En ouvrant ce beau livre -et, de ce point de vue, essentiel en la matière, l’ouvrage comble nos attentes, tant par la richesse de l’iconographie que par la qualité des reproductions et de leur insertion dans le texte-, le lecteur espère donc légitimement une approche différente de ce XVe siècle flamand, qui jette les bases, en même temps que l’Italie à la même période, mais par des voies différentes, de la peinture moderne.
Tzvetan Todorov, qui avait déjà choisi de voir dans la peinture hollandaise du XVIIe siècle un Eloge du quotidien (Adam Biro, 1993, réédité en Points/Seuil), développe dans cet ouvrage l’idée que c’est dans la peinture flamande de la Renaissance que « s’opère la découverte de l’individu » et se propose d’en retracer l’histoire. Cette constatation n’est pas une révélation. Elie Faure écrivait en 1939 que « c’est ce qui fait des Flamands, des Van Eyck en particulier, les premiers de tous les peintres qui ont respecté l’aspect total de l’homme sans y rien ajouter que leur force à le pénétrer » (Histoire de l’art. L’art renaissant). L’intérêt de la démarche de Tzvetan Todorov est de situer ce moment essentiel dans l’histoire, tant de l’art que des idées.
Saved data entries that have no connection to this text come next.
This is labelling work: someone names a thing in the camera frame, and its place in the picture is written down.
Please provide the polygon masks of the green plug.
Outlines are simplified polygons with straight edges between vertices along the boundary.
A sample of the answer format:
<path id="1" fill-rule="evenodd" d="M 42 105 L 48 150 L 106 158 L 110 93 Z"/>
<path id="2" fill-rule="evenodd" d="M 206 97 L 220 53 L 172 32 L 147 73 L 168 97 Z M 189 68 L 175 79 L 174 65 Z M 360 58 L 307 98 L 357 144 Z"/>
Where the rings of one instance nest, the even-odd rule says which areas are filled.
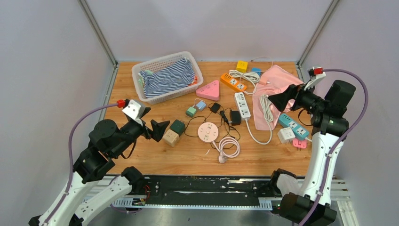
<path id="1" fill-rule="evenodd" d="M 191 107 L 189 107 L 189 108 L 186 110 L 185 114 L 186 114 L 187 116 L 193 118 L 194 115 L 196 114 L 196 112 L 197 112 L 197 109 L 196 109 L 195 107 L 192 107 L 192 106 L 191 106 Z"/>

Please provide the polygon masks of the green patterned cube socket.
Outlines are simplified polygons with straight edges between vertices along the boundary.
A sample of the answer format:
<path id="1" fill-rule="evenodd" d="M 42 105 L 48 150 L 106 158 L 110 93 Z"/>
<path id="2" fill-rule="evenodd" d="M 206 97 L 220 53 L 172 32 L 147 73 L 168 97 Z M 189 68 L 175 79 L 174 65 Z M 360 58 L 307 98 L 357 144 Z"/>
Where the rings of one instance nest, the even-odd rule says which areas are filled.
<path id="1" fill-rule="evenodd" d="M 170 125 L 170 129 L 171 129 L 173 132 L 177 133 L 179 136 L 181 136 L 181 135 L 184 133 L 186 127 L 185 127 L 185 124 L 184 124 L 182 121 L 180 121 L 180 120 L 175 120 L 175 121 Z"/>

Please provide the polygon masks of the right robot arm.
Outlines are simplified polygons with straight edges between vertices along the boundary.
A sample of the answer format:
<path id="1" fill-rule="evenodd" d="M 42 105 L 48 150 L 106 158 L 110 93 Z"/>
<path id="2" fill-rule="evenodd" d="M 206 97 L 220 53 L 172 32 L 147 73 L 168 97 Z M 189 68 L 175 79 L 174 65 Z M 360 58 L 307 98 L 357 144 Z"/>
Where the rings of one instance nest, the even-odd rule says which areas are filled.
<path id="1" fill-rule="evenodd" d="M 284 92 L 269 96 L 280 111 L 293 99 L 293 111 L 302 108 L 312 114 L 311 160 L 302 185 L 293 173 L 283 169 L 273 171 L 268 184 L 272 195 L 282 196 L 278 207 L 281 217 L 300 226 L 328 226 L 335 221 L 337 212 L 330 207 L 330 186 L 349 129 L 343 115 L 355 90 L 353 85 L 335 80 L 324 98 L 306 90 L 304 84 L 290 85 Z"/>

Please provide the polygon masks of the beige wooden cube socket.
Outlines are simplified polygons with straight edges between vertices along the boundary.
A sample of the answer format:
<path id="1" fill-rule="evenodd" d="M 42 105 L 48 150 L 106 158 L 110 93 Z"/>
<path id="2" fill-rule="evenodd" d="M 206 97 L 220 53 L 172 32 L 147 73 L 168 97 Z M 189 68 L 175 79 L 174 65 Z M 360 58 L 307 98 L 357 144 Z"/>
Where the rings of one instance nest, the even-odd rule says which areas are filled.
<path id="1" fill-rule="evenodd" d="M 168 129 L 162 137 L 162 140 L 171 147 L 175 147 L 179 139 L 180 139 L 179 134 L 177 134 L 171 129 Z"/>

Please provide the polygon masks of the blue plug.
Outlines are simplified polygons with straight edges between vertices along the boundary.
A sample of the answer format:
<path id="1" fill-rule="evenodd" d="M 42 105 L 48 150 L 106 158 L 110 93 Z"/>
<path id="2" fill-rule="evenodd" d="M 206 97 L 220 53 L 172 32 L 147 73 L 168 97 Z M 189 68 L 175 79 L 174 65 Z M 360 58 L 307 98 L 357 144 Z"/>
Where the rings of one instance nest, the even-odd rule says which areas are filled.
<path id="1" fill-rule="evenodd" d="M 205 101 L 201 100 L 195 105 L 195 107 L 198 111 L 203 111 L 207 107 L 207 104 Z"/>

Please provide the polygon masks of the white power strip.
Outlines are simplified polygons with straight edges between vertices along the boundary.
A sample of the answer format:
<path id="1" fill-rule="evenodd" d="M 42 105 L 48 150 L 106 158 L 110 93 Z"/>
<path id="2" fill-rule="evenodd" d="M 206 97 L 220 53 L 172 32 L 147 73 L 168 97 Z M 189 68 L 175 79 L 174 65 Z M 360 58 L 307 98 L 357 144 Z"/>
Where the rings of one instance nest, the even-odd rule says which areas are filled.
<path id="1" fill-rule="evenodd" d="M 271 125 L 270 125 L 270 121 L 266 120 L 266 123 L 267 123 L 267 125 L 268 125 L 268 127 L 269 127 L 269 131 L 270 131 L 269 140 L 268 140 L 267 142 L 265 142 L 265 143 L 258 141 L 258 140 L 253 136 L 253 134 L 252 134 L 252 132 L 251 132 L 251 129 L 250 129 L 250 126 L 249 126 L 249 122 L 248 122 L 248 121 L 249 121 L 249 119 L 251 118 L 251 113 L 250 113 L 250 110 L 249 110 L 249 106 L 248 106 L 248 104 L 247 104 L 247 101 L 246 101 L 246 99 L 245 99 L 244 93 L 243 93 L 243 92 L 237 92 L 237 93 L 234 94 L 234 98 L 235 98 L 235 102 L 236 102 L 236 106 L 237 106 L 237 108 L 238 108 L 239 114 L 240 114 L 240 116 L 241 116 L 241 120 L 245 122 L 245 124 L 246 124 L 246 126 L 247 126 L 247 129 L 248 129 L 248 132 L 249 132 L 251 138 L 252 138 L 256 143 L 258 143 L 258 144 L 260 144 L 260 145 L 267 145 L 267 144 L 269 144 L 269 143 L 271 142 L 271 140 L 272 140 L 272 135 L 273 135 L 273 133 L 272 133 L 272 128 L 271 128 Z"/>

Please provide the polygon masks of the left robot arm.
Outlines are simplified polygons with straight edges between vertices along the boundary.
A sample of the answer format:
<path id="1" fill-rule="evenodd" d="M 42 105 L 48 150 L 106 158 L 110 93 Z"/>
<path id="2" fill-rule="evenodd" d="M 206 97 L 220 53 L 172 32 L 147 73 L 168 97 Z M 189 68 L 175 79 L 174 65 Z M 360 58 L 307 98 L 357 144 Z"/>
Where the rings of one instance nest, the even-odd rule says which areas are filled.
<path id="1" fill-rule="evenodd" d="M 71 171 L 64 190 L 45 213 L 30 219 L 30 226 L 86 226 L 118 198 L 129 193 L 149 192 L 144 175 L 135 167 L 127 167 L 104 190 L 83 201 L 114 167 L 114 159 L 123 156 L 128 147 L 135 147 L 140 136 L 159 142 L 170 124 L 169 121 L 151 120 L 149 129 L 141 120 L 150 111 L 149 107 L 125 106 L 123 110 L 128 119 L 123 127 L 118 128 L 109 119 L 95 125 L 87 148 L 76 161 L 70 161 Z"/>

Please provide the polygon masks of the white round socket base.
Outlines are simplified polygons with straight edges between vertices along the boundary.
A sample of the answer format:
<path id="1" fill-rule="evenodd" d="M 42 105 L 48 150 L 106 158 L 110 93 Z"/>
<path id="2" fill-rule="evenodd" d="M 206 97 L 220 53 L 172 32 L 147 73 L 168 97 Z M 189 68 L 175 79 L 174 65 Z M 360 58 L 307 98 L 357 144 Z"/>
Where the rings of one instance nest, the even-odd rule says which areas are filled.
<path id="1" fill-rule="evenodd" d="M 205 122 L 198 128 L 198 138 L 204 143 L 213 143 L 219 135 L 218 127 L 211 122 Z"/>
A l’exception de quelques représentations marginales de figures individualisées dans l’Antiquité, le portrait ne devient un sujet de peinture qu’à la Renaissance, et pour la première fois en Flandres. L’auteur démontre avec beaucoup de pertinence comment cette apparition dans l’histoire de l’art découle d’un débat philosophique et théologique très intense au siècle précédent entre nominalistes et universaux, dont l’enjeu n’était rien moins que l’autonomie du monde terrestre par rapport à la puissance divine. A partir des idées professées par Guillaume d’Occam au début du XIVe siècle, selon lesquelles les individualités existent en elles-mêmes, sans être les manifestations imparfaites d’une essence d’origine divine qui seule mériterait l’attention, le regard se porte sur le monde terrestre et lui reconnaît une valeur croissante. Ce mouvement se traduira, notamment dans l’illustration des textes chrétiens, qui constituent l’essentiel de l’iconographie, par la revalorisation de personnages moins divins, comme Joseph, et par l’importance de la représentation contemporaine des éléments matériels.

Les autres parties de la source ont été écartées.